El caso es que fui a adquirir la albahaca para plantarla en el huerto y quien me atendió, me dio a elegir entre tres variedades: la tradicional, la comestible y la albahaca negra o morada. Las dos primeras ya las conocía, no así la tercera. Dado que este año estaba por conocer novedades, pedí de las tres.

Conforme las iba plantando entre pimenteras y tomateras, el aroma que desprendía la negra no me era desconocido. Me recordaba a algo, pero no acababa de identificarlo. La maquinaria de los recuerdos se puso en marcha hasta que se encendió la luz; me recordaba al guiso perdiz que hacía mi madre y al inconfundible olor que se apoderaba de la cocina cuando hacía este guiso. Pero volvieron los interrogantes: Si entre los ingredientes del guiso no se encontraba esta planta ¿a qué se debía su olor?
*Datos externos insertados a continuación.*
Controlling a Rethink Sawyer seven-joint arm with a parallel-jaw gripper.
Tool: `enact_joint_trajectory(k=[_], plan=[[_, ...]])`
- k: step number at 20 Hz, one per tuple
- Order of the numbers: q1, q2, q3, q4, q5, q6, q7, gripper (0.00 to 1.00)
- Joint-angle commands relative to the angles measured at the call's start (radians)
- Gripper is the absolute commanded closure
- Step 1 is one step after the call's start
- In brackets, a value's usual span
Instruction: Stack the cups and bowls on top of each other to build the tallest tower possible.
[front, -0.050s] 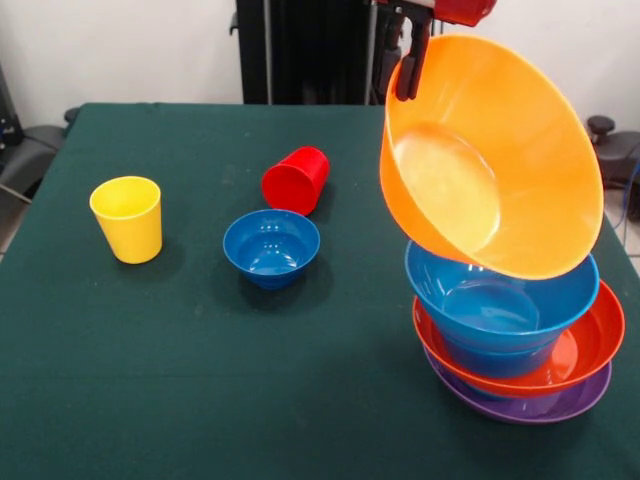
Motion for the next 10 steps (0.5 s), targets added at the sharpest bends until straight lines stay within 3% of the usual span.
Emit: enact_joint_trajectory(k=[1,10], plan=[[0.022,0.017,0.029,-0.022,0.020,0.080,0.199,1.00],[0.037,0.046,0.011,-0.051,0.032,0.078,0.219,1.00]])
No tardé mucho en despejar la duda, una vez conocidos los pormenores de la Ocimum sanctum, como científicamente se le denomina: “Tiene un aroma fuerte y dulce, similar al de la albahaca verde, pero con un toque picante y notas de clavo”. Eso era, las notas de clavo, la especia protagonista del guiso perdiz que cocinaba mi madre.

Con su presencia, olor y sus múltiples recuerdos he pasado en el huerto este verano de aúpa. ¡Qué descubrimiento! ¡Qué hermosos ejemplares han alegrado mi vista y facilitado mis días, a pesar de los 37, 38, 39 y hasta 40 grados, que he tenido que soportar durante estos meses! Acercarme hasta ella se ha convertido en casi una necesidad diaria. Aun en las fechas que nos encontramos, finales del mes de agosto, todavía, sus secas flores, son capaces de entusiasmarme. No me cabe la menor duda, de que al año que viene, esta curiosa albahaca volverá a acompañarme en mis días de huerto y espera.

 

La albahaca morada, sagrada o tulsi,  es una planta que se ha usado tradicionalmente tanto como ingrediente culinario, como a modo de planta medicinal. Actualmente se cultiva en prácticamente todo el mundo, aunque se trata de una especie originaria de la India. Es aquí donde esta considerada como una planta sagrada y se le otorga la protección de los hogares en los que se cultiva, además de ser utilizada en la medicina natural contra las afecciones cutáneas y para aliviar síntomas gripales.